**Brief**: Which lines below hold the word "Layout"? Copy all of them.

=======

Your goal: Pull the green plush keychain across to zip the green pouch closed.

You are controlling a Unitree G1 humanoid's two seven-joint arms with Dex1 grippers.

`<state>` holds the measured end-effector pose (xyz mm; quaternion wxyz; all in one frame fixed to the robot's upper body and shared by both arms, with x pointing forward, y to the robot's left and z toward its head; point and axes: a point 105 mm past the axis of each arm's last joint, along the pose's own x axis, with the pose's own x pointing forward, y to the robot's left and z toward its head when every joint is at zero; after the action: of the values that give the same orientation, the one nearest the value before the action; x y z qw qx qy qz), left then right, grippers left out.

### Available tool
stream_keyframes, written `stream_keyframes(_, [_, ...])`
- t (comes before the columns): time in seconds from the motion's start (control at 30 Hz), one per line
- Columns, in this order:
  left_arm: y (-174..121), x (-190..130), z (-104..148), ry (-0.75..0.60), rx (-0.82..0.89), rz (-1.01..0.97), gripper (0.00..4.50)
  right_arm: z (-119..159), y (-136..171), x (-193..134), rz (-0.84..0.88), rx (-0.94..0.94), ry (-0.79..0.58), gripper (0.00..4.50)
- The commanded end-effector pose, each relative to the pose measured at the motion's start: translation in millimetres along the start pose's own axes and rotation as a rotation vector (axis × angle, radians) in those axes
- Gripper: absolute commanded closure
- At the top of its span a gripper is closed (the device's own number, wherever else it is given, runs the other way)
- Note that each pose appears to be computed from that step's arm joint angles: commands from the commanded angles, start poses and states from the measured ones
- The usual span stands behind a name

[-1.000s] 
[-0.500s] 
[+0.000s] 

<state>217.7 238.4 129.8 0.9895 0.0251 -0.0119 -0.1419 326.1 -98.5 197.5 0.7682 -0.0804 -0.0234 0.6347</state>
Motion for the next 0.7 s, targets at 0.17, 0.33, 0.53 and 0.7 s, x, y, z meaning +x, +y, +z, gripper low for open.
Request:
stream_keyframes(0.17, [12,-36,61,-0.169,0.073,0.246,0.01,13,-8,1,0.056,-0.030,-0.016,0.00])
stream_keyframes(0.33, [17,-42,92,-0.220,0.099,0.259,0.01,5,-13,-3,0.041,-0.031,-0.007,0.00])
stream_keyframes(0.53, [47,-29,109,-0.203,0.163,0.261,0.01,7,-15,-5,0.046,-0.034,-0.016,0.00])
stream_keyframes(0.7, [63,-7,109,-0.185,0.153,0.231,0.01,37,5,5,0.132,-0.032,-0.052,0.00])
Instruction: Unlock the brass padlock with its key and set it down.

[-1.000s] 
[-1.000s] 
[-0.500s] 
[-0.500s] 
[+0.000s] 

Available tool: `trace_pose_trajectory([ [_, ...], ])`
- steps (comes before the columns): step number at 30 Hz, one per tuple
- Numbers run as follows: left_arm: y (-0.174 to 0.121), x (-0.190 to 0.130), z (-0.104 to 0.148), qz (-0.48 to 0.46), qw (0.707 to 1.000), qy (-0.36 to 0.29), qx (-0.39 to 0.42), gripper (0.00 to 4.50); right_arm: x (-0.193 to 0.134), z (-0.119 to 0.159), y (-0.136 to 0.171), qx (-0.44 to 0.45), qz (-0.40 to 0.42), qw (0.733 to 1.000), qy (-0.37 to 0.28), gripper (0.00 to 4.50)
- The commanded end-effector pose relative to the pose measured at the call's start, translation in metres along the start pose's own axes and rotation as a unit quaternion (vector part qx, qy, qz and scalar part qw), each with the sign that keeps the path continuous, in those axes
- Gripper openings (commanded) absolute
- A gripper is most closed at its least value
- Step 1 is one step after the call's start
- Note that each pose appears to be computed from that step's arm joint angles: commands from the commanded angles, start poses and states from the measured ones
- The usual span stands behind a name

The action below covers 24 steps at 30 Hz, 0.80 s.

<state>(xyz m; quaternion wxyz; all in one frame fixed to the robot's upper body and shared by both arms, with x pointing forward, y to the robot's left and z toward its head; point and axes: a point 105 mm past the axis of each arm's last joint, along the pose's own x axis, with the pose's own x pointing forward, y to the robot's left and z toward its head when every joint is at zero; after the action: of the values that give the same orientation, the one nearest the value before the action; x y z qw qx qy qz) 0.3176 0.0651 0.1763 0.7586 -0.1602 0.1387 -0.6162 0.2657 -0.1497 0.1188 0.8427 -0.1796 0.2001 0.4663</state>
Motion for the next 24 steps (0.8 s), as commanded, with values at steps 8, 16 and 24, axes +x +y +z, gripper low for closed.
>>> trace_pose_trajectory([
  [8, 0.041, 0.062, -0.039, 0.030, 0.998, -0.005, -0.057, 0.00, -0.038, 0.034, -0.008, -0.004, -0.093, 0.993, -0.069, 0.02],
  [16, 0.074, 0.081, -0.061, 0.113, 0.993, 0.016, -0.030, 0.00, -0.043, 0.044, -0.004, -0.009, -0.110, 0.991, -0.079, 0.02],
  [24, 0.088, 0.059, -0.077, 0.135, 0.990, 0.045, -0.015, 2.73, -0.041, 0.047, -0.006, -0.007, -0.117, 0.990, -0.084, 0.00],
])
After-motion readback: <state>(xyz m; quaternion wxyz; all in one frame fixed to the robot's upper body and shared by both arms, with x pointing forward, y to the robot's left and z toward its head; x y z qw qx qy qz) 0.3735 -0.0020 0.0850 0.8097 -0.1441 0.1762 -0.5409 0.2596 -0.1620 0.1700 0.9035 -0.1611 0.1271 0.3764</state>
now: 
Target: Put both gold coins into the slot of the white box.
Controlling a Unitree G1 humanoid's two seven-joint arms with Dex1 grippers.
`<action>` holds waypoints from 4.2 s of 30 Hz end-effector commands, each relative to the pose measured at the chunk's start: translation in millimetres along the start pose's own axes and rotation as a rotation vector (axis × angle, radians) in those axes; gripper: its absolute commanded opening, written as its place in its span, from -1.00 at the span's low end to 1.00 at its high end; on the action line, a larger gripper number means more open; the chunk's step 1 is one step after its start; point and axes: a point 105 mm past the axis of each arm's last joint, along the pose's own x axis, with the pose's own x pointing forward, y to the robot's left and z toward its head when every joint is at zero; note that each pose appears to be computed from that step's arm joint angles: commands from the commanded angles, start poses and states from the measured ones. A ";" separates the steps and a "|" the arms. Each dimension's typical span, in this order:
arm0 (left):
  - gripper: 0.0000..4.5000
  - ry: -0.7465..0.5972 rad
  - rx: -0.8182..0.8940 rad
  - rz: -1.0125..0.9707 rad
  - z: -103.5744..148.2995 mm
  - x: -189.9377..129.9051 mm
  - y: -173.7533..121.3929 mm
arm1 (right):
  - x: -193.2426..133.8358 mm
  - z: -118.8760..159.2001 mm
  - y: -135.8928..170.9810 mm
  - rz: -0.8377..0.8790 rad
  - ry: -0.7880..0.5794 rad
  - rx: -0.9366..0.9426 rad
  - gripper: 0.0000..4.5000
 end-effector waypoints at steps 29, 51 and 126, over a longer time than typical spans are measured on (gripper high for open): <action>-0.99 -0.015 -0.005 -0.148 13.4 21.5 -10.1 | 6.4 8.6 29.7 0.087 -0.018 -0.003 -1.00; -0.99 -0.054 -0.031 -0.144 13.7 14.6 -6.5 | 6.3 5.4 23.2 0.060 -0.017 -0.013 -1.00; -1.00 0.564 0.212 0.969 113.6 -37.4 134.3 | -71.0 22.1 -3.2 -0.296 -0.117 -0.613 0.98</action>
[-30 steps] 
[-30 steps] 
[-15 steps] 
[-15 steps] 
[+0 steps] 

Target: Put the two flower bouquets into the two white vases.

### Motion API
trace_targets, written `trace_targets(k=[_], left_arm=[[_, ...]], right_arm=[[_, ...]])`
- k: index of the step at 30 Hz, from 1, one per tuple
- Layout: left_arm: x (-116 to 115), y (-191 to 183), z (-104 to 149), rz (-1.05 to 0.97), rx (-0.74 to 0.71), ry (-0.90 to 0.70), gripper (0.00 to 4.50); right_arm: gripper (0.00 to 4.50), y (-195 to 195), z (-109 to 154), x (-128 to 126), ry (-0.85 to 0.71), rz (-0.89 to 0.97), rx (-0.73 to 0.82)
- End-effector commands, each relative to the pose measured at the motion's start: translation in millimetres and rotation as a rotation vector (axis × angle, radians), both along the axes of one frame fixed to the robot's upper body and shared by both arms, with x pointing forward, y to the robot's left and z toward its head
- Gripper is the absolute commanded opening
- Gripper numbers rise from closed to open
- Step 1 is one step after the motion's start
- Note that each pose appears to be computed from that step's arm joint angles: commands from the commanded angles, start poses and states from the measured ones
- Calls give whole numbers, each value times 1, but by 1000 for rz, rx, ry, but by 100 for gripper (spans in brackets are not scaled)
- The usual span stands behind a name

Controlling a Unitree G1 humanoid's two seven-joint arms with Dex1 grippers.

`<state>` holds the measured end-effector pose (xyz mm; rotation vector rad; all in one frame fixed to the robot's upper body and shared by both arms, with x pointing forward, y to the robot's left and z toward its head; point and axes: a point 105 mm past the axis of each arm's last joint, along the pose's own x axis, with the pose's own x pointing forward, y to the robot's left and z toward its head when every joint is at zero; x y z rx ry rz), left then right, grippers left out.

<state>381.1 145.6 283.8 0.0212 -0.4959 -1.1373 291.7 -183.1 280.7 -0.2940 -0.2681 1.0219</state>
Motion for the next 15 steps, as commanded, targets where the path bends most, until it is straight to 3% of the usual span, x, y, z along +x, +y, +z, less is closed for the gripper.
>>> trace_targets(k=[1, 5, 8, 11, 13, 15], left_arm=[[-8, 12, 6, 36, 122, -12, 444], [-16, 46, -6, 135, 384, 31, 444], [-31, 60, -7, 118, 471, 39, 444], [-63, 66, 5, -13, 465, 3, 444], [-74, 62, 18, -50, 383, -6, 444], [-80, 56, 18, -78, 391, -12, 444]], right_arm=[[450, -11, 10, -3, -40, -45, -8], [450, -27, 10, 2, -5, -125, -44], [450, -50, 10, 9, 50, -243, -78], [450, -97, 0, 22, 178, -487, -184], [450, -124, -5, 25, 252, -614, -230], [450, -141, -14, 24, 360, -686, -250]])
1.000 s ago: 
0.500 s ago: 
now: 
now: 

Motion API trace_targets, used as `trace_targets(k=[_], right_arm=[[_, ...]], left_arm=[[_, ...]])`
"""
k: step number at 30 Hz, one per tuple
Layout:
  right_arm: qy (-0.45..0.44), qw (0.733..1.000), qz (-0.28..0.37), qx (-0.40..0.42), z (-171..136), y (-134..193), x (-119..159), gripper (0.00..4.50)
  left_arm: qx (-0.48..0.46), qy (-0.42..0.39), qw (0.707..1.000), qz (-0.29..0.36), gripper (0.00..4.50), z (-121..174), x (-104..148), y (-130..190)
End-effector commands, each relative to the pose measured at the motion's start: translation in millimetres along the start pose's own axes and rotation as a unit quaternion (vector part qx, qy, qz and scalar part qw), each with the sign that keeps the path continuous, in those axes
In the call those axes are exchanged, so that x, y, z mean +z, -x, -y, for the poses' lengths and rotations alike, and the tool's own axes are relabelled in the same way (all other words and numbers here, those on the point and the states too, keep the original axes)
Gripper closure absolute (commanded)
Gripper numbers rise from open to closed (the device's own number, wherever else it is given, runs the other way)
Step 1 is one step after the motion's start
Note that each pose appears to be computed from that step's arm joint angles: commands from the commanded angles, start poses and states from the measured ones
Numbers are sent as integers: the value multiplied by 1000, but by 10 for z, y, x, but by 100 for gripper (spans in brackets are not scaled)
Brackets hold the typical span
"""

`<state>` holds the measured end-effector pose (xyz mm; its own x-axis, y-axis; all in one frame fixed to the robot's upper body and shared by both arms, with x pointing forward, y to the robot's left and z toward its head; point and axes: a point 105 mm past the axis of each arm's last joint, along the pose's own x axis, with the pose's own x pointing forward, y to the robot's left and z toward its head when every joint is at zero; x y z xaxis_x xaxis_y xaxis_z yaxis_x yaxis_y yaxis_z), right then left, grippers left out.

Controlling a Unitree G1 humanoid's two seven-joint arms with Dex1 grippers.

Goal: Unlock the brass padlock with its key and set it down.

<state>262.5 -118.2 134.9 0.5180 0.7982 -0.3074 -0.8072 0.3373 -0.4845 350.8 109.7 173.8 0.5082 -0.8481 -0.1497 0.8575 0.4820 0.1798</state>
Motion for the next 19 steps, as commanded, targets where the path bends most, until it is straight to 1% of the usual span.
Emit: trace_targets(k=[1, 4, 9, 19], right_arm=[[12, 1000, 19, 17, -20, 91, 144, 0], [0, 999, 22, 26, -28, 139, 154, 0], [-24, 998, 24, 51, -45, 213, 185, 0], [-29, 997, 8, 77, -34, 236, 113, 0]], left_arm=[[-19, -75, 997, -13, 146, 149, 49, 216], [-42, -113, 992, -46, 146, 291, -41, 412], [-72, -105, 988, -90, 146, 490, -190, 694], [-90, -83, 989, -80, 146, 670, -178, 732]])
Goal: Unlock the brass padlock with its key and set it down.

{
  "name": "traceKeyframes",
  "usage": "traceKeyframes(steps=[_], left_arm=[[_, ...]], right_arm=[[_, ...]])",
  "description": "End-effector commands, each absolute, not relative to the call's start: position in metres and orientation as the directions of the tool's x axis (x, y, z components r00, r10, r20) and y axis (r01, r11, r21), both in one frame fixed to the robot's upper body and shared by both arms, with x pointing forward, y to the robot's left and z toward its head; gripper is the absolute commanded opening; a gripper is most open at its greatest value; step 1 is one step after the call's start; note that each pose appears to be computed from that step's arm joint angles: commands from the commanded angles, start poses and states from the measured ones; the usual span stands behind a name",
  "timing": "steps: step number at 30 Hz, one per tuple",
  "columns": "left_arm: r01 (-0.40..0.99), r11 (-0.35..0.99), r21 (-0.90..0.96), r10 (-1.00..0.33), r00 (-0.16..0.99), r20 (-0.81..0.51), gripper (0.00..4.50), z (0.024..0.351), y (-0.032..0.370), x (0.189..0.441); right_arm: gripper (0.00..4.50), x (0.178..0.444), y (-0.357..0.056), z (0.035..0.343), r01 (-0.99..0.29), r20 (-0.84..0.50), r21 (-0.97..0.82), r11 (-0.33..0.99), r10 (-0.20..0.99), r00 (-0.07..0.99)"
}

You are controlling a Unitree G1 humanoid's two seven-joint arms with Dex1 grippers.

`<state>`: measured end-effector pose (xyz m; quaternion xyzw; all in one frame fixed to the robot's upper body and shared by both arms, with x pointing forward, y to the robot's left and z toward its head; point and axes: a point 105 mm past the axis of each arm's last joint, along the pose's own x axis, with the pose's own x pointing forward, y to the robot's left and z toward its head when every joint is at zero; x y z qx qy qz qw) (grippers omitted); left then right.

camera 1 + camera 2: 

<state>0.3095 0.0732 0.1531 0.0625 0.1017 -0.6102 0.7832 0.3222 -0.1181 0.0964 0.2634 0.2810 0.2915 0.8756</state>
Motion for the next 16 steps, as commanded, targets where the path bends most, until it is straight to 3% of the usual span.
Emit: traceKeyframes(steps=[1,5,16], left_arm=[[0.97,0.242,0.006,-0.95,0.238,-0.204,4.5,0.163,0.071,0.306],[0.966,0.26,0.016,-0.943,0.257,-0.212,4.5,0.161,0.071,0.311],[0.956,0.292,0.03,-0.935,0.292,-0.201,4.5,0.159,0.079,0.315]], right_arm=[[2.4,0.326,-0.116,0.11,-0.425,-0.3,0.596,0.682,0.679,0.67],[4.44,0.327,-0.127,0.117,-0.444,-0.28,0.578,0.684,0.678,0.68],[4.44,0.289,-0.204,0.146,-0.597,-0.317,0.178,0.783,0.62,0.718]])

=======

**Answer to this problem**:
- Layout: left_arm: x (-116 to 115), y (-191 to 183), z (-104 to 149), rz (-1.05 to 0.97), rx (-0.74 to 0.71), ry (-0.90 to 0.70), gripper (0.00 to 4.50); right_arm: gripper (0.00 to 4.50), y (-195 to 195), z (-109 to 154), x (-128 to 126), ry (-0.85 to 0.71), rz (-0.89 to 0.97), rx (-0.73 to 0.82)
Layout:

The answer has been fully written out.